Another approach is to spread genes which counter resistance to pesticides. This can help maintain the efficacy of using pesticides to control mosquito populations. This seems like the least effective approach – just treading water with existing approached to control malaria.

The latest research sounds the most promising to me – using CRISPR-Cas9 gene drive to spread malaria resistance to the mosquito populations. Malaria is a parasite, a protozoa with four species affecting humans – Plasmodium falciparum, P vivax, P ovale and P malariae. The parasite infects and reproduces in humans, partly in the blood. When a mosquito feeds on the blood of an infected human they take in the parasite, but they are unaffected by it themselves. They then spread the parasite to the next human that they bite. The mosquitoes themselves are under no selective pressures to evolve resistance to the malaria parasite because it does not negatively affect them.

Therefore, instead of trying to kill the carrying mosquitoes, we can CRISPR them to have resistance to the malaria parasite. Instead of spreading the protozoa, they will kill it. The introduced genes are for monoclonal antibodies which will attack the Plasmodium. In the recently published study, the gene drive did not affect the fitness of the alteredĀ Anopheles coluzzii mosquito but did reduce the fitness of Anopheles gambiae who were less competitive than the wild types (not ideal but not a deal killer).

The next step is to release altered mosquitoes into the wild and let the gene drive get to work. Ideally, within a few years the antibody producing alleles will spread widely in the mosquito populations, drastically reducing the spread of malaria. The only hurdle now is regulatory. The same bodies that regulate GMOs must review the data for safety, but also health organizations must also review the data and approve this approach as a health intervention.

I understand the caution over releasing genetically modified organisms into the wild, specifically ones that are designed to spread their genetic alteration through a population. The precautionary principle has its uses, but also has its limits. We need to consider the risk vs benefit alongside the risk of other approaches. In this case, what is the realistic risk of spreading a gene through a mosquito population that confers antibodies to malaria? It would involve something completely unanticipated. Further, how does this compare to the risk of not taking this step, allowing malaria to continue to cause human disease, and continuing with the program of pesticide use, which is becoming increasingly difficult?

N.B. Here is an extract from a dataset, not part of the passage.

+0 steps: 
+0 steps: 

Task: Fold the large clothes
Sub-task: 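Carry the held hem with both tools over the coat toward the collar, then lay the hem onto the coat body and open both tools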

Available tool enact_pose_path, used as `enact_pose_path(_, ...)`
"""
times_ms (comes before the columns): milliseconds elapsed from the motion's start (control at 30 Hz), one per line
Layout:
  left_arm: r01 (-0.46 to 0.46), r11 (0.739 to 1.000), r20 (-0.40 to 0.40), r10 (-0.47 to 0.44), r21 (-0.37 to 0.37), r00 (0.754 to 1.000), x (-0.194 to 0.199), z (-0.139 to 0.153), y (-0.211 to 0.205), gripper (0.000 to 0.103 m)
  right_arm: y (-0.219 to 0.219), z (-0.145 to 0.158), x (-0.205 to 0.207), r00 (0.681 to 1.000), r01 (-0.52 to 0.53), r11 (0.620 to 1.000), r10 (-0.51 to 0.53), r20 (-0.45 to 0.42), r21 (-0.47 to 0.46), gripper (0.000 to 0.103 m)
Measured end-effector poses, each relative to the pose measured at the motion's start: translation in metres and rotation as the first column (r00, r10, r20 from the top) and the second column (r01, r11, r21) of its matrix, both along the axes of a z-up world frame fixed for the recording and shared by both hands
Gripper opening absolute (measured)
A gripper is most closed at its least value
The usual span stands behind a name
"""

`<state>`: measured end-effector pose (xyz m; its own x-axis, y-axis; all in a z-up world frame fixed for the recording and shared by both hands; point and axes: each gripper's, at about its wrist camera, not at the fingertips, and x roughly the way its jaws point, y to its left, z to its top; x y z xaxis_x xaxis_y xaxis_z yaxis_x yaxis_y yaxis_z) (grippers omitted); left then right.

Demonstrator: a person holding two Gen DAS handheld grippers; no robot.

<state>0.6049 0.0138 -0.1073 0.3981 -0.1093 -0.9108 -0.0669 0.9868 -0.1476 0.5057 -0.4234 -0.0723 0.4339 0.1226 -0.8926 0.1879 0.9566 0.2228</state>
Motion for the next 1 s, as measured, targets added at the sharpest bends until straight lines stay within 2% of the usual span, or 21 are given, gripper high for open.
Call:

Absolutely we need to do due diligence on this one. But if a thorough review of the evidence does not find any specific risk, I don’t think we should avoid using these gene drive approaches simply out of fear of the unknown. Also, as the technology develops, malaria may be just the first of many vector-spread human diseases that we could address with this approach. As a public health strategy, using gene drive technology to address vector-borne illness could be as huge as vaccines. I suspect, however, that it will also attract just as many conspiracy theorists.